- **Assigned task**
A bare number is the expected answer: the count of lines in the data holding "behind".

[Start of Attachment]

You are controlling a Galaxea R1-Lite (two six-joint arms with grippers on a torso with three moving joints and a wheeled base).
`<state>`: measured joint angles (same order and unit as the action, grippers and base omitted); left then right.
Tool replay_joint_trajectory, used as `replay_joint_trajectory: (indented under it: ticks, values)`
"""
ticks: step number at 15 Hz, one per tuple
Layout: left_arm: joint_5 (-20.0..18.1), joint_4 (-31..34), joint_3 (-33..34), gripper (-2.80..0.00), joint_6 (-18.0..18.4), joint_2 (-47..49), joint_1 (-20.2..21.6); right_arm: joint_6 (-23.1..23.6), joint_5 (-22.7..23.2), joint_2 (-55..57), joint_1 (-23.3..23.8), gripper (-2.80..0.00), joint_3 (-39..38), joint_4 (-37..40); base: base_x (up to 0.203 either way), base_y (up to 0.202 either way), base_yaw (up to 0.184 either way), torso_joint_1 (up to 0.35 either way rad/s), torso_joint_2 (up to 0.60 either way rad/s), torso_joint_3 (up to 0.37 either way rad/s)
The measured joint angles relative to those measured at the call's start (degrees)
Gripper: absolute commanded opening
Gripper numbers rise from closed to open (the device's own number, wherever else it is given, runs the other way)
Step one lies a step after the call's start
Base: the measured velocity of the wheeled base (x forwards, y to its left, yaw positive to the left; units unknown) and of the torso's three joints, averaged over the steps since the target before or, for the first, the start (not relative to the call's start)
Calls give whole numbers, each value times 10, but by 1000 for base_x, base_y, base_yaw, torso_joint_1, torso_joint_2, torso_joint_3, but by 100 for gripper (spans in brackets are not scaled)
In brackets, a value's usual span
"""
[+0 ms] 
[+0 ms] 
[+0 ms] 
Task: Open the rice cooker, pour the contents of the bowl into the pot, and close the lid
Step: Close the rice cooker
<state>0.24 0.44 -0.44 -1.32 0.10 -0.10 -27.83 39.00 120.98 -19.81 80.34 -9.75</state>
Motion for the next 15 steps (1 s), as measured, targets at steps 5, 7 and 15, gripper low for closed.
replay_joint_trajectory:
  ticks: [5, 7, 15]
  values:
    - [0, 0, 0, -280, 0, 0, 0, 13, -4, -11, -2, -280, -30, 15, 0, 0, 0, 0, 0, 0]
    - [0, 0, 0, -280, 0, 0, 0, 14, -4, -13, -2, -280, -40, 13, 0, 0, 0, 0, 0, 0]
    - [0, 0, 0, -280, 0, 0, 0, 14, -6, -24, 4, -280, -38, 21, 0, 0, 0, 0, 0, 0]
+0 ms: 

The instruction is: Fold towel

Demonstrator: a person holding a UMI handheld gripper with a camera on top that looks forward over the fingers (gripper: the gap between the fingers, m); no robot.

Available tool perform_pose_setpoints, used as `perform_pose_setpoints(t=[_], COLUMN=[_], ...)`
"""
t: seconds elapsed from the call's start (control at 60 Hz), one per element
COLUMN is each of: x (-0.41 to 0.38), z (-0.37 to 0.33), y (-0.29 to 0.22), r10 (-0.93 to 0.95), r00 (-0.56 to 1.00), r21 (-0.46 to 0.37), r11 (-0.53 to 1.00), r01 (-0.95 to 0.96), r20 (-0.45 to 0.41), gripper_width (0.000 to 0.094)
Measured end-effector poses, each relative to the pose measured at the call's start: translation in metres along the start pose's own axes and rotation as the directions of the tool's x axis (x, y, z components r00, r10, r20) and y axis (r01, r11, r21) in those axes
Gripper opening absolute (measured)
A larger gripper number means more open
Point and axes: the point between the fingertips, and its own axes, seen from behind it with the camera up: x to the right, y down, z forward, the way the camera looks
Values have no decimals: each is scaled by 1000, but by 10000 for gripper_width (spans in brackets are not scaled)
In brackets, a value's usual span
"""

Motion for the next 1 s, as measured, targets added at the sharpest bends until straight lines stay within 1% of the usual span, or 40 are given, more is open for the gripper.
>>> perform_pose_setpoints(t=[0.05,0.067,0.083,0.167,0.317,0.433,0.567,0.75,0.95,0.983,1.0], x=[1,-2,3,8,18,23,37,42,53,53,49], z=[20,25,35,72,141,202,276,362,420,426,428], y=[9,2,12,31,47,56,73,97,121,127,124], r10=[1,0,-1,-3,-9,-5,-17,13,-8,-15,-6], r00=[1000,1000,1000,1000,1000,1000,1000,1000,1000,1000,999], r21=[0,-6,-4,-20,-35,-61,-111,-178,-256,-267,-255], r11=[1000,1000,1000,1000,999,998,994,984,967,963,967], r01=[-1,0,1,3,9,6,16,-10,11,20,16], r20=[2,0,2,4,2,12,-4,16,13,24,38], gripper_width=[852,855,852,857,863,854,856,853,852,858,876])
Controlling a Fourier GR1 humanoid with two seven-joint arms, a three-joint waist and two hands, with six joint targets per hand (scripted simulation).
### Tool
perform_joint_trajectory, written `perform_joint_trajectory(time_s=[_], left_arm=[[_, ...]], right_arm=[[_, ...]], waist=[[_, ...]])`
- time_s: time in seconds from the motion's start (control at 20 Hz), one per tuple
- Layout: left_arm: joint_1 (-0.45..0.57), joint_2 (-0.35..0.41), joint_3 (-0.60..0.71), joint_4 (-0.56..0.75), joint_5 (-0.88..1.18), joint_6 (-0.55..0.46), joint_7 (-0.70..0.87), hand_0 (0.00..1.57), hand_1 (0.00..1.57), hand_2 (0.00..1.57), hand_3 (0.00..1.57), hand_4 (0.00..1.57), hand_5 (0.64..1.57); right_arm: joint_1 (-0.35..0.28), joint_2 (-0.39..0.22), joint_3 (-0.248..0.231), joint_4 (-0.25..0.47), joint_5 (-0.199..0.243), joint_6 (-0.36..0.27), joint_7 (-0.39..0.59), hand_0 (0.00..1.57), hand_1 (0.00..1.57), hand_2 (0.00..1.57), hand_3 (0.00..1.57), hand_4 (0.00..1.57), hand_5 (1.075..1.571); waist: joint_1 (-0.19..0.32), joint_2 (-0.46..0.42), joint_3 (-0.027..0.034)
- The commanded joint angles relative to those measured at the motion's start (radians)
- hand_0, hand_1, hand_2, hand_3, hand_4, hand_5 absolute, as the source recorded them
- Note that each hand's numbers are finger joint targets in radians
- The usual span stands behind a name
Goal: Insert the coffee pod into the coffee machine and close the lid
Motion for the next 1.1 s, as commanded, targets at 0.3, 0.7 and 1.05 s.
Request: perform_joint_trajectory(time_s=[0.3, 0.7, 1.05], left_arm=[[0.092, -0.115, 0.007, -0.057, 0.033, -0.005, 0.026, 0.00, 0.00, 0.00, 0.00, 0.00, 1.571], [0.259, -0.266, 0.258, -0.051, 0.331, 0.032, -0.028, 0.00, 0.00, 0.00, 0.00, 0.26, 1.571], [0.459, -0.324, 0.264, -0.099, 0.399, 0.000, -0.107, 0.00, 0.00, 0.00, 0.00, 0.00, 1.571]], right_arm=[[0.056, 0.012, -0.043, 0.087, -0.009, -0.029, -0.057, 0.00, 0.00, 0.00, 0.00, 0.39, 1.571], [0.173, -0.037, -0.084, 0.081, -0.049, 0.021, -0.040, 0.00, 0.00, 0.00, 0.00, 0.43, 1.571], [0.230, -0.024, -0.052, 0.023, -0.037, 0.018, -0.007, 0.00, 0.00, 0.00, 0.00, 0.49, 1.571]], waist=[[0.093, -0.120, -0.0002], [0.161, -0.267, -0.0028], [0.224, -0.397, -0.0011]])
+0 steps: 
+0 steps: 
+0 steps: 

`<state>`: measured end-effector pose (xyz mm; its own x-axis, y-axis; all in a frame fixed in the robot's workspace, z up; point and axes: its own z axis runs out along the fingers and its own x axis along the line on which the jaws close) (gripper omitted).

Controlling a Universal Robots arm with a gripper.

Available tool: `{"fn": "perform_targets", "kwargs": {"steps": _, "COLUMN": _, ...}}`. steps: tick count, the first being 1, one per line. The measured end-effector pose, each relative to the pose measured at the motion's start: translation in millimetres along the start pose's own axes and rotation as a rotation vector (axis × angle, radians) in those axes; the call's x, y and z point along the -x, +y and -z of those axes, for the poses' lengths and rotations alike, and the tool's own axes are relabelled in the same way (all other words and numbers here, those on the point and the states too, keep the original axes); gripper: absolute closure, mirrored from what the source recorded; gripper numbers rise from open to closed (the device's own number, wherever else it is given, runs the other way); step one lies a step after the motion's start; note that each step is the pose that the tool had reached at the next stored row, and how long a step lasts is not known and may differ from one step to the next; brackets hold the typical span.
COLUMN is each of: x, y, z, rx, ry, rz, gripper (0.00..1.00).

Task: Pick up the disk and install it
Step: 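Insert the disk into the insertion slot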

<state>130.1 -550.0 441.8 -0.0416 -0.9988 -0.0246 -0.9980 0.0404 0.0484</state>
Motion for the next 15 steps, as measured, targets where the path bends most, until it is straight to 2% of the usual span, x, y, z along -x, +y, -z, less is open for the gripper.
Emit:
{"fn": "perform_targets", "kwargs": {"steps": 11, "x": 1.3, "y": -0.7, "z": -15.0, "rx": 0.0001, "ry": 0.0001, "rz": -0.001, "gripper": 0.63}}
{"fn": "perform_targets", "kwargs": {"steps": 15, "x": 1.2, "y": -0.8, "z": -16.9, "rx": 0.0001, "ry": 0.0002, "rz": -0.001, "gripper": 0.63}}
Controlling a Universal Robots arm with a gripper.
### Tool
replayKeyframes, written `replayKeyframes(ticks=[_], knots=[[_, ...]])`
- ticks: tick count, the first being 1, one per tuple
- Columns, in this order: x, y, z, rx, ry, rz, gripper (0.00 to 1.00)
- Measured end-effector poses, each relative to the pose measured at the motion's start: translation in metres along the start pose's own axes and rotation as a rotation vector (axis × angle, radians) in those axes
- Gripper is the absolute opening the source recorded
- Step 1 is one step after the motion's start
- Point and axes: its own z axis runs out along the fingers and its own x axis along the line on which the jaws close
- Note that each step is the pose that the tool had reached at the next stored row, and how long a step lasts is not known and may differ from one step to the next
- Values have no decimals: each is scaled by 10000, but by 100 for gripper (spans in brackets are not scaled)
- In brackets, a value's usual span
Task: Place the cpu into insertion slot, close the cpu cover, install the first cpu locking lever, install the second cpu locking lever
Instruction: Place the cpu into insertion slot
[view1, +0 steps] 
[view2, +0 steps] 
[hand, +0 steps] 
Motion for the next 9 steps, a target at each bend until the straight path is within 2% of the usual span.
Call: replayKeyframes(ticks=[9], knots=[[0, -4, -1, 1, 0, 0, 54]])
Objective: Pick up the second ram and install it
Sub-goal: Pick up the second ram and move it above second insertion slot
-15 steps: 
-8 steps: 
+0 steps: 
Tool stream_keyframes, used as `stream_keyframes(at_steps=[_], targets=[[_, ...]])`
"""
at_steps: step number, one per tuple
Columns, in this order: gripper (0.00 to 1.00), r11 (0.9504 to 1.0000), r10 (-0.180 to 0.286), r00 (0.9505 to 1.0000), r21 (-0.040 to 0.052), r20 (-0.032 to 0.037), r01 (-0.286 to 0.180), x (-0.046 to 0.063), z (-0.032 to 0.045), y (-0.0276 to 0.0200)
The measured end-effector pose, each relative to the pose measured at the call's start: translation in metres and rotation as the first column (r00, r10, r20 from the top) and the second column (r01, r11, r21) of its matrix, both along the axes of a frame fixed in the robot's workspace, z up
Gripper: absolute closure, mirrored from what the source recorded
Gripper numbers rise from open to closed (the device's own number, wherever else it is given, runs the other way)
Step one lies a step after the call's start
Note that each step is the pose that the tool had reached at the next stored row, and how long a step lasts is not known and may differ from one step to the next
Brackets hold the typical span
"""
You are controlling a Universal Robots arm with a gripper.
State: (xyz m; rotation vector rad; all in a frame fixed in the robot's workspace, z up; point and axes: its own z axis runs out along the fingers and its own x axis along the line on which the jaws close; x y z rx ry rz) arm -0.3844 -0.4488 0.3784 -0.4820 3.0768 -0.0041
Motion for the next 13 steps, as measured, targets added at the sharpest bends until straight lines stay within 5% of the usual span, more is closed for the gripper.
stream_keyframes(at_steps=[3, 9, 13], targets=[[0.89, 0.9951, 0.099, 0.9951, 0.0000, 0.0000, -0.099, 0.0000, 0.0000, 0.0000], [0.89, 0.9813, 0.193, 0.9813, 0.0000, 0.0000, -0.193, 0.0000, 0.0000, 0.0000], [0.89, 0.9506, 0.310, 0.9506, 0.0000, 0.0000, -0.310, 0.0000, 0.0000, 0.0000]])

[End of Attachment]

- **Answer below**
2